Comments

wwjd wrote on 11/8/2013, 8:37 AM
is this newer than last month? It wouldn't run on my win8 box so I gave up :(
royfphoto wrote on 11/8/2013, 9:49 AM
released yesterday
Arthur.S wrote on 11/8/2013, 10:48 AM
is this a plug-in to Vegas, or standalone?
royfphoto wrote on 11/8/2013, 3:25 PM
stand alone and a very steep learning curve, it's what the big kids use.
markymarkNY wrote on 11/8/2013, 3:40 PM
To each his own...I actually find Resolve to be easier, quicker and more intuitive, than Vegas for color correction. I also think the preview screen in Resolve is more accurate than Vegas, even when it is set to "Best".
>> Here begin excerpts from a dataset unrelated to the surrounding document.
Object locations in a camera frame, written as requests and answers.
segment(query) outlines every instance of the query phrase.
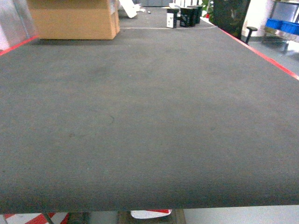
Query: metal rack
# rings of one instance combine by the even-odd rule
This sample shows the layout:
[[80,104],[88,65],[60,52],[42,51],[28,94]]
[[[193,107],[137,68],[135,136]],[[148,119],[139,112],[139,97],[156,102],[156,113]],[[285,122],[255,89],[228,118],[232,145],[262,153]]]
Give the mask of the metal rack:
[[[284,4],[292,4],[292,5],[297,5],[296,13],[294,14],[294,17],[292,19],[292,22],[298,22],[299,21],[299,0],[273,0],[274,5],[270,14],[270,19],[273,17],[273,14],[275,12],[275,8],[278,3],[284,3]],[[294,41],[299,43],[299,35],[294,35],[294,34],[289,34],[284,31],[278,30],[278,29],[273,29],[269,27],[265,27],[265,34],[263,36],[263,40],[265,40],[267,34],[271,34],[274,36],[277,36],[279,38],[282,38],[284,40],[287,40],[286,45],[285,45],[285,51],[287,51],[289,41]]]

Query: chair leg
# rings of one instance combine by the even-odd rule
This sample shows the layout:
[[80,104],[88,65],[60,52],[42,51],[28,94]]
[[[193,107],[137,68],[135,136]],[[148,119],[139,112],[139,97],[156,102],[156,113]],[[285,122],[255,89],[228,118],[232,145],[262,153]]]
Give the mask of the chair leg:
[[250,39],[250,37],[251,37],[251,34],[252,34],[252,30],[249,30],[247,39],[246,39],[246,41],[245,41],[245,43],[246,43],[247,45],[248,45],[249,39]]

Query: metal shelf
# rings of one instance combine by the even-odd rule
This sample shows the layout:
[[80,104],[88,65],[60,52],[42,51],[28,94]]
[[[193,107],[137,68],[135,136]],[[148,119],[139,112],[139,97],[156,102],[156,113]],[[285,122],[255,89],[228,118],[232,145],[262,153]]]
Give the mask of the metal shelf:
[[298,4],[299,0],[273,0],[274,2],[288,3],[288,4]]
[[286,33],[284,31],[281,31],[279,29],[272,29],[272,28],[269,28],[269,27],[265,27],[264,30],[268,34],[278,36],[278,37],[280,37],[282,39],[285,39],[287,41],[294,41],[294,42],[299,43],[299,35],[289,34],[289,33]]

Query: black container
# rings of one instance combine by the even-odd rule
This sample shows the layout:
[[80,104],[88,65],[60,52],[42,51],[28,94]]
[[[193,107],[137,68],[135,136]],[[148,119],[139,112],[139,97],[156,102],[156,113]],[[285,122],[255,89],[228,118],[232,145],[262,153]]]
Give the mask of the black container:
[[192,15],[191,15],[191,18],[190,18],[190,27],[195,27],[196,25],[196,15],[197,15],[197,8],[195,7],[190,7],[188,6],[188,8],[191,8],[192,9]]
[[178,12],[179,9],[176,8],[168,8],[167,9],[167,24],[168,28],[176,28],[177,20],[178,20]]
[[189,6],[189,7],[191,7],[191,8],[195,8],[195,16],[196,16],[196,18],[195,18],[195,20],[196,20],[196,24],[200,24],[200,17],[201,17],[201,15],[202,15],[202,6]]
[[189,27],[191,20],[192,20],[192,14],[193,14],[192,8],[181,8],[181,19],[179,25],[181,27]]

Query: red table edge
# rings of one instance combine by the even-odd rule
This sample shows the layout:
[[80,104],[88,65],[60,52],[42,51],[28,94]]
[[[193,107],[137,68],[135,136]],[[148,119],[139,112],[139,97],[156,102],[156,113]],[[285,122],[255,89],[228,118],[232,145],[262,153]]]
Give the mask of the red table edge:
[[265,59],[266,61],[270,62],[271,64],[275,65],[276,67],[278,67],[279,69],[281,69],[282,71],[284,71],[285,73],[287,73],[288,75],[292,76],[293,78],[299,80],[299,76],[297,74],[295,74],[294,72],[292,72],[291,70],[287,69],[286,67],[282,66],[281,64],[279,64],[277,61],[273,60],[272,58],[264,55],[263,53],[259,52],[258,50],[254,49],[253,47],[245,44],[244,42],[240,41],[239,39],[235,38],[234,36],[232,36],[231,34],[225,32],[224,30],[222,30],[225,34],[227,34],[228,36],[230,36],[231,38],[233,38],[235,41],[239,42],[240,44],[242,44],[243,46],[245,46],[246,48],[248,48],[249,50],[253,51],[254,53],[256,53],[257,55],[259,55],[260,57],[262,57],[263,59]]
[[[223,31],[226,35],[230,36],[231,38],[233,38],[235,41],[239,42],[240,44],[242,44],[243,46],[245,46],[246,48],[248,48],[249,50],[253,51],[254,53],[256,53],[257,55],[259,55],[260,57],[262,57],[263,59],[265,59],[266,61],[270,62],[271,64],[275,65],[276,67],[278,67],[279,69],[281,69],[282,71],[284,71],[285,73],[287,73],[288,75],[292,76],[293,78],[299,80],[299,76],[297,74],[295,74],[294,72],[292,72],[291,70],[287,69],[286,67],[282,66],[281,64],[279,64],[277,61],[273,60],[272,58],[264,55],[263,53],[259,52],[258,50],[254,49],[253,47],[245,44],[244,42],[238,40],[237,38],[235,38],[234,36],[232,36],[231,34]],[[26,44],[29,43],[30,41],[36,39],[38,36],[33,36],[19,44],[14,45],[13,47],[6,49],[2,52],[0,52],[0,56]]]
[[16,44],[16,45],[12,46],[11,48],[8,48],[8,49],[6,49],[6,50],[4,50],[4,51],[1,51],[1,52],[0,52],[0,56],[2,56],[2,55],[4,55],[4,54],[6,54],[6,53],[8,53],[8,52],[10,52],[10,51],[12,51],[12,50],[14,50],[14,49],[16,49],[16,48],[18,48],[18,47],[20,47],[20,46],[22,46],[22,45],[24,45],[24,44],[26,44],[26,43],[29,43],[30,41],[36,39],[37,37],[38,37],[38,36],[33,36],[33,37],[31,37],[31,38],[29,38],[29,39],[27,39],[27,40],[25,40],[25,41],[23,41],[23,42],[21,42],[21,43],[19,43],[19,44]]
Anything not related to coloring is clumsy in Resolve. I use MXF to and from Vegas and Resolve as an intermediate. Works great.
royfphoto wrote on 11/8/2013, 5:16 PM
I agree with everything you said ,ver. 10 has some nice additions, and the screen is dead nuts accurate.
OldSmoke wrote on 11/8/2013, 6:26 PM
But how do you get it to preview on a second monitor? I find the workspace a bit limited with just one monitor.
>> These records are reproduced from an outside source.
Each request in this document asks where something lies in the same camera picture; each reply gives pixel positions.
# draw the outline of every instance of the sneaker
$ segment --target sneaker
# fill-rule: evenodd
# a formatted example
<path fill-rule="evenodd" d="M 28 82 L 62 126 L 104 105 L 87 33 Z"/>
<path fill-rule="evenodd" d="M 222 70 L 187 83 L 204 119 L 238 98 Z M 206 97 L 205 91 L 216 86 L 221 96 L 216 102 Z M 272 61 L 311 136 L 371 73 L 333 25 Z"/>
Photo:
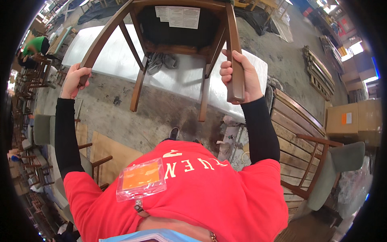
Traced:
<path fill-rule="evenodd" d="M 170 139 L 177 140 L 177 138 L 179 137 L 179 134 L 180 134 L 179 128 L 178 127 L 173 128 L 170 132 Z"/>

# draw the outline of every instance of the face mask
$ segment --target face mask
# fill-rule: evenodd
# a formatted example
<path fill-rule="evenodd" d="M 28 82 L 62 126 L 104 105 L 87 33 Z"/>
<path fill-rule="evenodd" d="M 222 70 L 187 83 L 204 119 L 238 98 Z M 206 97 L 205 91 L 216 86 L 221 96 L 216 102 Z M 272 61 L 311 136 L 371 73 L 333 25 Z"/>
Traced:
<path fill-rule="evenodd" d="M 141 230 L 126 235 L 99 239 L 99 242 L 143 242 L 149 240 L 158 242 L 200 242 L 197 239 L 166 228 Z"/>

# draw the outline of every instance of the green shirt
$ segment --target green shirt
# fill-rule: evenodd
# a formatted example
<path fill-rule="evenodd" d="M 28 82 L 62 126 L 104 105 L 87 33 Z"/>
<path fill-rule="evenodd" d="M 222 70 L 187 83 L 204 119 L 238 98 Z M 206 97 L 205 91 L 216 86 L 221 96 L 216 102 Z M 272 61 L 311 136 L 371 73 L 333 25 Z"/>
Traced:
<path fill-rule="evenodd" d="M 34 54 L 32 51 L 27 50 L 28 46 L 33 46 L 38 52 L 40 52 L 44 38 L 45 38 L 44 36 L 40 36 L 40 37 L 33 38 L 30 42 L 28 42 L 24 47 L 23 56 Z"/>

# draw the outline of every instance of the clear plastic badge holder
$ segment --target clear plastic badge holder
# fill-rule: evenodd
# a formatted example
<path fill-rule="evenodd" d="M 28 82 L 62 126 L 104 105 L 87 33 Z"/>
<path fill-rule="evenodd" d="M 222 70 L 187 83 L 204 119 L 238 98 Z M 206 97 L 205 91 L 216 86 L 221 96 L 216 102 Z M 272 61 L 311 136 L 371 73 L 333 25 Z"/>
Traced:
<path fill-rule="evenodd" d="M 157 158 L 121 171 L 116 190 L 117 202 L 141 199 L 166 189 L 163 160 Z"/>

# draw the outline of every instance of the person
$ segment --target person
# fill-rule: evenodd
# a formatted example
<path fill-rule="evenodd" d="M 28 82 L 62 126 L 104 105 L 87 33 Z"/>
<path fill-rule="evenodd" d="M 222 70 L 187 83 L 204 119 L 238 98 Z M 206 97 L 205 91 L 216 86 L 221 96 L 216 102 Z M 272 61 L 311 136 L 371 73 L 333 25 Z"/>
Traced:
<path fill-rule="evenodd" d="M 16 55 L 17 55 L 17 62 L 19 63 L 20 66 L 26 69 L 34 69 L 34 70 L 38 68 L 38 63 L 29 56 L 24 57 L 23 53 L 21 52 L 21 49 L 19 49 L 18 54 Z"/>
<path fill-rule="evenodd" d="M 49 59 L 57 59 L 53 55 L 47 55 L 47 51 L 50 48 L 48 39 L 45 36 L 35 37 L 30 40 L 23 49 L 22 55 L 24 56 L 23 62 L 26 62 L 29 57 L 34 54 L 42 53 L 43 56 Z"/>
<path fill-rule="evenodd" d="M 21 156 L 18 156 L 17 154 L 14 154 L 13 156 L 11 156 L 11 160 L 14 161 L 14 162 L 17 162 L 21 159 Z"/>
<path fill-rule="evenodd" d="M 166 190 L 144 197 L 140 205 L 134 200 L 117 202 L 118 179 L 102 192 L 82 168 L 74 128 L 74 98 L 89 86 L 87 81 L 78 89 L 79 78 L 90 77 L 91 68 L 78 70 L 79 63 L 70 67 L 56 106 L 55 152 L 83 241 L 148 241 L 156 235 L 169 241 L 273 241 L 287 227 L 279 142 L 258 75 L 247 57 L 236 51 L 232 56 L 244 68 L 245 101 L 241 107 L 251 165 L 236 172 L 227 160 L 217 160 L 203 145 L 178 141 L 178 129 L 174 128 L 169 139 L 130 164 L 155 158 L 163 162 Z M 221 64 L 225 85 L 232 72 L 230 61 Z"/>
<path fill-rule="evenodd" d="M 76 242 L 80 237 L 79 231 L 73 231 L 74 224 L 72 222 L 68 222 L 66 230 L 61 234 L 54 235 L 54 238 L 51 242 Z"/>
Proud owner of Sony Vegas Pro 7, 8, 9, 10, 11, 12 & 13 and now Magix VP15&16.

System Spec.:
Motherboard: ASUS X299 Prime-A

Ram: G.Skill 4x8GB DDR4 2666 XMP

CPU: i7-9800x @ 4.6GHz (custom water cooling system)
GPU: 1x AMD Vega Pro Frontier Edition (water cooled)
Hard drives: System Samsung 970Pro NVME, AV-Projects 1TB (4x Intel P7600 512GB VROC), 4x 2.5" Hotswap bays, 1x 3.5" Hotswap Bay, 1x LG BluRay Burner

PSU: Corsair 1200W
Monitor: 2x Dell Ultrasharp U2713HM (2560x1440)

Serena Steuart wrote on 11/8/2013, 10:49 PM
Resolve is designed as a single screen application, so to get a second (e.g. full screen on a grading monitor) up you need more equipment. To properly monitor the signal from Resolve or Vegas, you must output through a DeckLink Card via SDI (DeckLink SDI, Studio, 4K Extreme etc) which is 10-bit YUV, then send that signal to an HDLink Pro DisplayPort, which converts the signal to RGB for input to the display port of your grading monitor.
You can drive a secondary monitor through a BlackMagic Intensity Pro card, but it is 8 bit and made my Dreamcolor monitor default to full gamut colour (not much good for grading), which looked almost right with Resolve but nbg with Vegas.

On paper the cheaper Decklink mini-monitor card will do the job, but in fact doesn't work with Vegas.

Perhaps a cheaper alternative is to use Resolve on a large calibrated monitor.